TASK DIRECTIONS: Nothing but the lines below from the one holding "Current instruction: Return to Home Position" up to and including the one holding "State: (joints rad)" should be copied, exactly and without pictures.

---------- RECORDS TO PROCESS ----------

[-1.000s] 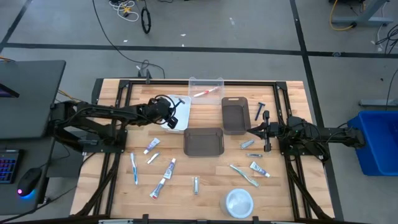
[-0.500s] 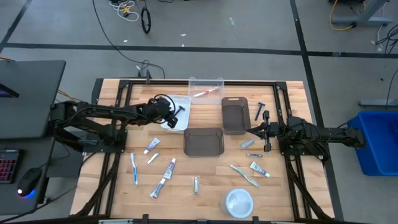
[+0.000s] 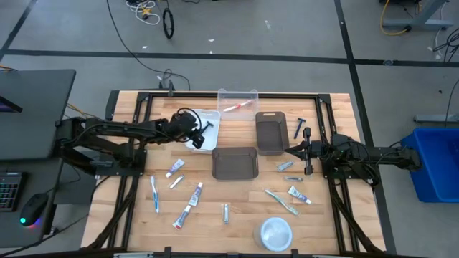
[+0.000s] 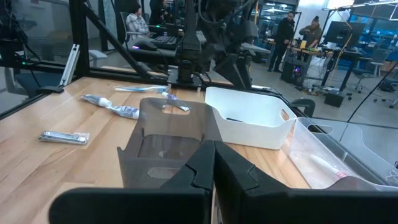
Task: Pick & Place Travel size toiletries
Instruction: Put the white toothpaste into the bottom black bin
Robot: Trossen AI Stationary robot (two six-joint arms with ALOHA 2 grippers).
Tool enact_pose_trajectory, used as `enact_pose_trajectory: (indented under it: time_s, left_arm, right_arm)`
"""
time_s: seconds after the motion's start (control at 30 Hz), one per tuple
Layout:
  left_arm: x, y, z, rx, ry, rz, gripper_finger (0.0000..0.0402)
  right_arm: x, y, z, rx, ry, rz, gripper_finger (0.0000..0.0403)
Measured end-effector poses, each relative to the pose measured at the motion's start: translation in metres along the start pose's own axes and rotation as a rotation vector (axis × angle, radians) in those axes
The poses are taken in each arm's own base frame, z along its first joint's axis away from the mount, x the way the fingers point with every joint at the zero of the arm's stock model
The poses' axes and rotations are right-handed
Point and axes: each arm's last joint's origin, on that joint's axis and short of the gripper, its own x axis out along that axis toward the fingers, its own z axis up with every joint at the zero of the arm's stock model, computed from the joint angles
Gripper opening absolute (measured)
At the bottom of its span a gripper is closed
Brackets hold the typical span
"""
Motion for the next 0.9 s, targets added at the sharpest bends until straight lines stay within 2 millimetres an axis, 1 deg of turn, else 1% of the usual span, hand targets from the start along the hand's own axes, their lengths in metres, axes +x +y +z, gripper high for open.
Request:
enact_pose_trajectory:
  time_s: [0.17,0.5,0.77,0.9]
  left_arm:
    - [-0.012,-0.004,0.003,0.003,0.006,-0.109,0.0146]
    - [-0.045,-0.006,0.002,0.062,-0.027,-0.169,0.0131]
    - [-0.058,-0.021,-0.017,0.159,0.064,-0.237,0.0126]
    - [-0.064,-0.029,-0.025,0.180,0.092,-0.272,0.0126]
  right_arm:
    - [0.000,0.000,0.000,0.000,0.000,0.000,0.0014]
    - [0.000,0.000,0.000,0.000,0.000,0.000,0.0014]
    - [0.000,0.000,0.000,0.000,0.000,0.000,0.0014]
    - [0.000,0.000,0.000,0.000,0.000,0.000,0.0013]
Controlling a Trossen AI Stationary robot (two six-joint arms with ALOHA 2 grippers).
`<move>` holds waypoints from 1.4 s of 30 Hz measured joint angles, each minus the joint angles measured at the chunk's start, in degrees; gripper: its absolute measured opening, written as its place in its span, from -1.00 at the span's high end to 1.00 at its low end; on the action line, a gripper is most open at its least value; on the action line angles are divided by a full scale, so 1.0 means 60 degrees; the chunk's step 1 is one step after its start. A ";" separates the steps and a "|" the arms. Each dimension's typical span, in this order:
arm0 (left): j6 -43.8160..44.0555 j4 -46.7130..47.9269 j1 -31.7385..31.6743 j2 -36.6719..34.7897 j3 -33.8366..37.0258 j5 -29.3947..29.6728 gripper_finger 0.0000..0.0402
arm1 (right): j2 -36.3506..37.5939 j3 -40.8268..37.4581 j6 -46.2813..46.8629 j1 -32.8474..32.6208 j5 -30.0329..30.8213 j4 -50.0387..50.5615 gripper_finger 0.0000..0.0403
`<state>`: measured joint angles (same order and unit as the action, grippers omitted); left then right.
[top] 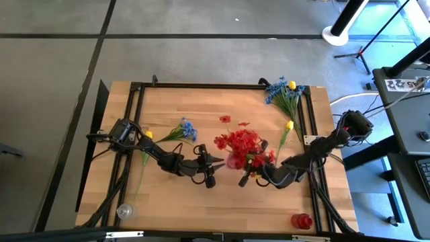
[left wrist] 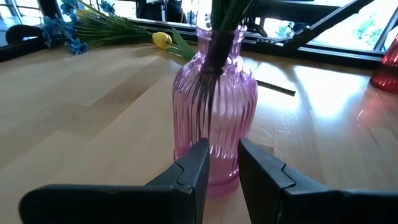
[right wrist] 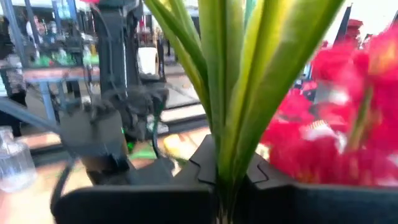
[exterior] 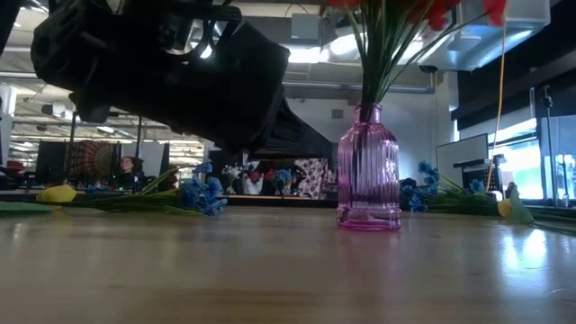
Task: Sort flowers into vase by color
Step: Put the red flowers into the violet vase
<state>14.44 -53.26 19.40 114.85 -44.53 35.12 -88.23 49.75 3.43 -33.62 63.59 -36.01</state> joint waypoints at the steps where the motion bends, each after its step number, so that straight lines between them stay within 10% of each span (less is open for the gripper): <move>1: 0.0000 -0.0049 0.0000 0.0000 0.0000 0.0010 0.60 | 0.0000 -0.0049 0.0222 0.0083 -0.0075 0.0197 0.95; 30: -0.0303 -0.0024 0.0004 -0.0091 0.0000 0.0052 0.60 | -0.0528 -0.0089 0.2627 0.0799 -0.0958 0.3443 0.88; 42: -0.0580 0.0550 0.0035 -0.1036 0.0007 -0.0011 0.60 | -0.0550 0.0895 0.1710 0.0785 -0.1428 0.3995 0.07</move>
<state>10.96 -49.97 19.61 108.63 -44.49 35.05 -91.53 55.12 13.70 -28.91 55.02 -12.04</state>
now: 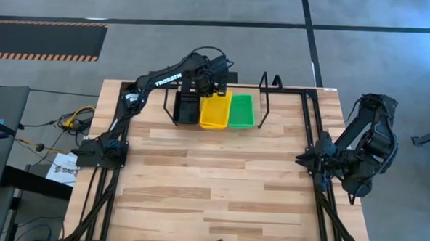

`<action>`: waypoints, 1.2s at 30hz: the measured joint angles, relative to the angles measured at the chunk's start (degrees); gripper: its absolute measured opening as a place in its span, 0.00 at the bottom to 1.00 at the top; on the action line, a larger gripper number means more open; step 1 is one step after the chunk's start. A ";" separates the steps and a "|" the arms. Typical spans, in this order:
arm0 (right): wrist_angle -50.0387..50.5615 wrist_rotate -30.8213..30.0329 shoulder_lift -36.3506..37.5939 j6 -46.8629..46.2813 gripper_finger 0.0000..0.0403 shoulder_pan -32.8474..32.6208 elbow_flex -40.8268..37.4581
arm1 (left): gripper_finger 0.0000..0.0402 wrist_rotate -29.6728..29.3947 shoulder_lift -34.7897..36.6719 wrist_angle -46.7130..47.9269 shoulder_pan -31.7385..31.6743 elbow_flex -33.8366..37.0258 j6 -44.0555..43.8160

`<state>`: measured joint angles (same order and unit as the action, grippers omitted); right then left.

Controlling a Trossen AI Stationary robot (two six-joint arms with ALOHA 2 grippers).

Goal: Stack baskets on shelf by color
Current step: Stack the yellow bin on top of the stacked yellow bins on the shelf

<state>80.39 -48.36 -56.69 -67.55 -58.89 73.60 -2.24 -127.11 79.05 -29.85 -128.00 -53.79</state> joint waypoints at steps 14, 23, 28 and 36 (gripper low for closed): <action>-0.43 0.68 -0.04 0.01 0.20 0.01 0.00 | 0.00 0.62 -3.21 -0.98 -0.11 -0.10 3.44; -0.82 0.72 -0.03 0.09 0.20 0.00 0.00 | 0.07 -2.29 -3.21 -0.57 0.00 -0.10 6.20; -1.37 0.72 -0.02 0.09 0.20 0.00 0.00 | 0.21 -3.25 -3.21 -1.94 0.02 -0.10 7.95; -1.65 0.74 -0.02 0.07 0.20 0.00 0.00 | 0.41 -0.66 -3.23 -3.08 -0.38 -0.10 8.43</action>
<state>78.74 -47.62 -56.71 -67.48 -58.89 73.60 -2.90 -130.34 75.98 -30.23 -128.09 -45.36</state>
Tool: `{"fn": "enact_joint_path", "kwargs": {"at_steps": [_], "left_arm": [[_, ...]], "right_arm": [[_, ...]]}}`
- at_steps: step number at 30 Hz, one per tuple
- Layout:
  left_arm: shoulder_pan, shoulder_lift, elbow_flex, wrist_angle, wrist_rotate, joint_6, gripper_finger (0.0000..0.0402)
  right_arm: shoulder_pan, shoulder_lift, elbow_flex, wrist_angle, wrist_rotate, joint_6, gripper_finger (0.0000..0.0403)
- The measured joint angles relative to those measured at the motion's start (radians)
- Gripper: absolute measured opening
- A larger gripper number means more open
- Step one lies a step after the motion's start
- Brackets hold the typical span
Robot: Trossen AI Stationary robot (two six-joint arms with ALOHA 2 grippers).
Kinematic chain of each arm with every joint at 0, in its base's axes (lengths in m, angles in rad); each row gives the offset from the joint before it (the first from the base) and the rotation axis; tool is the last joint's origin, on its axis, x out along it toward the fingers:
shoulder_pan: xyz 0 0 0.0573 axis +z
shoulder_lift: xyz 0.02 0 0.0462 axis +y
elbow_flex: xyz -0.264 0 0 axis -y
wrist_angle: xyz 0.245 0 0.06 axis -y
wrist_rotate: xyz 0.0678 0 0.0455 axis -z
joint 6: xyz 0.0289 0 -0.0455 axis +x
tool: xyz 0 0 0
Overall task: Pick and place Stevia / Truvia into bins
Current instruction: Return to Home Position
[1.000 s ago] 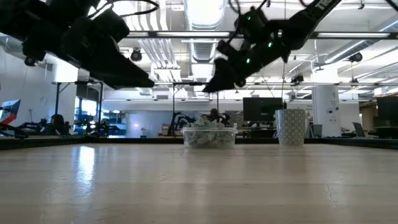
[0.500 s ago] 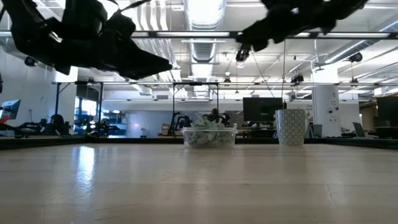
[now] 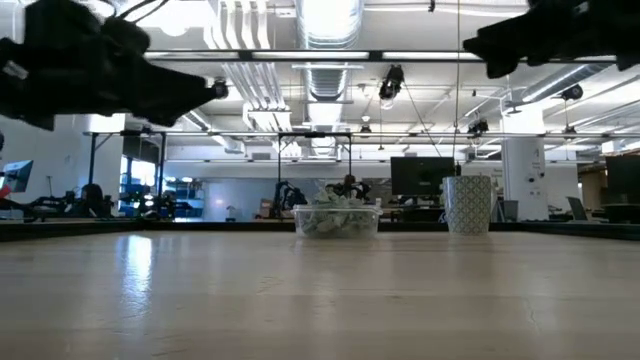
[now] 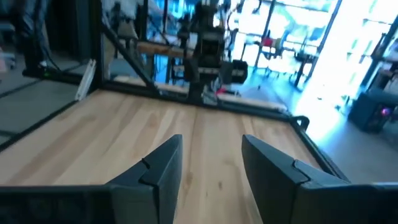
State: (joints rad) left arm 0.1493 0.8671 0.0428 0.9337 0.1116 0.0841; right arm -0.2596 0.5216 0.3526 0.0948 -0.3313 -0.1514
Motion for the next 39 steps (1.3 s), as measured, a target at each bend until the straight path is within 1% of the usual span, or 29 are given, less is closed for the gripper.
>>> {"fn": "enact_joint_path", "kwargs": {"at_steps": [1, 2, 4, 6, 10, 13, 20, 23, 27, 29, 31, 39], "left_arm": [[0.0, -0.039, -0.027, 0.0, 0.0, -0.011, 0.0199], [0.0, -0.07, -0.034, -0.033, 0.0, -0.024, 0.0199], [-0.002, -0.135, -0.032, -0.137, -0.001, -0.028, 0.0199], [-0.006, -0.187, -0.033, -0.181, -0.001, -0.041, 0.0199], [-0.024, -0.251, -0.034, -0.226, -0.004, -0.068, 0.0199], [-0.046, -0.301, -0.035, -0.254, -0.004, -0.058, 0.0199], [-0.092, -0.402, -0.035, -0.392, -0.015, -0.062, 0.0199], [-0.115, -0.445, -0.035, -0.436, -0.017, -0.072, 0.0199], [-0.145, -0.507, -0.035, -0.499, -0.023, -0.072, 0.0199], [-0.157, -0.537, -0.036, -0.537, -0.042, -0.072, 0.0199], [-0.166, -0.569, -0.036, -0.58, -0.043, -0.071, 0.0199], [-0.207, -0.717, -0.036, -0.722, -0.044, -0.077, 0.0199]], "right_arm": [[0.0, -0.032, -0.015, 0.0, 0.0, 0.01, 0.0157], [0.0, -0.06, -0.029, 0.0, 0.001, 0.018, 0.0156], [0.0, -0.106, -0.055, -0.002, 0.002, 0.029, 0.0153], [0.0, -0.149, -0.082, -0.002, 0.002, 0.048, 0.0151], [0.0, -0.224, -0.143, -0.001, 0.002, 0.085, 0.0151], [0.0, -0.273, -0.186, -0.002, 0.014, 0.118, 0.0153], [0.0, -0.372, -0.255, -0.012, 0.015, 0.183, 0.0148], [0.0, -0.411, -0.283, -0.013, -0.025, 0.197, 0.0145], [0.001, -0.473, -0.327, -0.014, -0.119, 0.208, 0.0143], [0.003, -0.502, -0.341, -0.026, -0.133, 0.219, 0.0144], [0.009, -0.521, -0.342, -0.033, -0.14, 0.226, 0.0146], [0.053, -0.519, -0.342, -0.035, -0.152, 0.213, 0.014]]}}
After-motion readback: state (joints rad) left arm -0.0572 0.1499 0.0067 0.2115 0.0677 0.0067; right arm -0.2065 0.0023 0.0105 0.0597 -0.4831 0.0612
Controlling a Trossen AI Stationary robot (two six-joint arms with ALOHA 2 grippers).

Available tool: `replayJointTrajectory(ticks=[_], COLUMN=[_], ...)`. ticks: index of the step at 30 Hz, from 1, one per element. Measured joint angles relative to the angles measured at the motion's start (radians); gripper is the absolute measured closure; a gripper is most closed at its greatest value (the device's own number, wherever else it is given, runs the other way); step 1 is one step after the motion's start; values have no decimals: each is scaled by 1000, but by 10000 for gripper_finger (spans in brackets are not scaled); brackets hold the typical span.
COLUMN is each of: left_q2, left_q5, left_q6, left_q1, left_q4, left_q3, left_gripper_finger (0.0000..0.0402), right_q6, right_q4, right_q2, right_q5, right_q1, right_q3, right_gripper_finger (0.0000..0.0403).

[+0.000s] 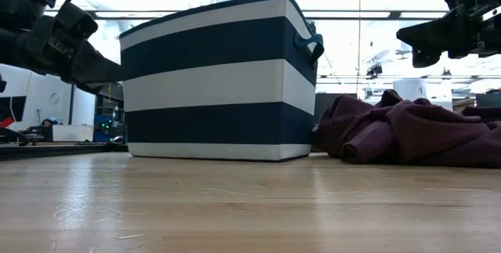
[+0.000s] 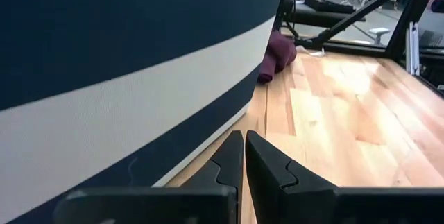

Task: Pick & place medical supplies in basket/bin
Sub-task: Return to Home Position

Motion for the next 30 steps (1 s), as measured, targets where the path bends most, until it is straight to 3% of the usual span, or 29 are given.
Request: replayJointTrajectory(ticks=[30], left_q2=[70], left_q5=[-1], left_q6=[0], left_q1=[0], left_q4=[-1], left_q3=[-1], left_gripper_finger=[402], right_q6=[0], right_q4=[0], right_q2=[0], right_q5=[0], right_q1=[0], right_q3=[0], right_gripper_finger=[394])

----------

RESPONSE BOX:
Current instruction: Return to Home Position
[1.000 s ago] 
[0.500 s ago] 
[now] 
[now] 
State: (joints rad) left arm 0.1493 0.8671 0.0428 0.9337 0.1116 0.0841; right arm -0.2596 0.5216 0.3526 0.0948 -0.3313 -0.1514

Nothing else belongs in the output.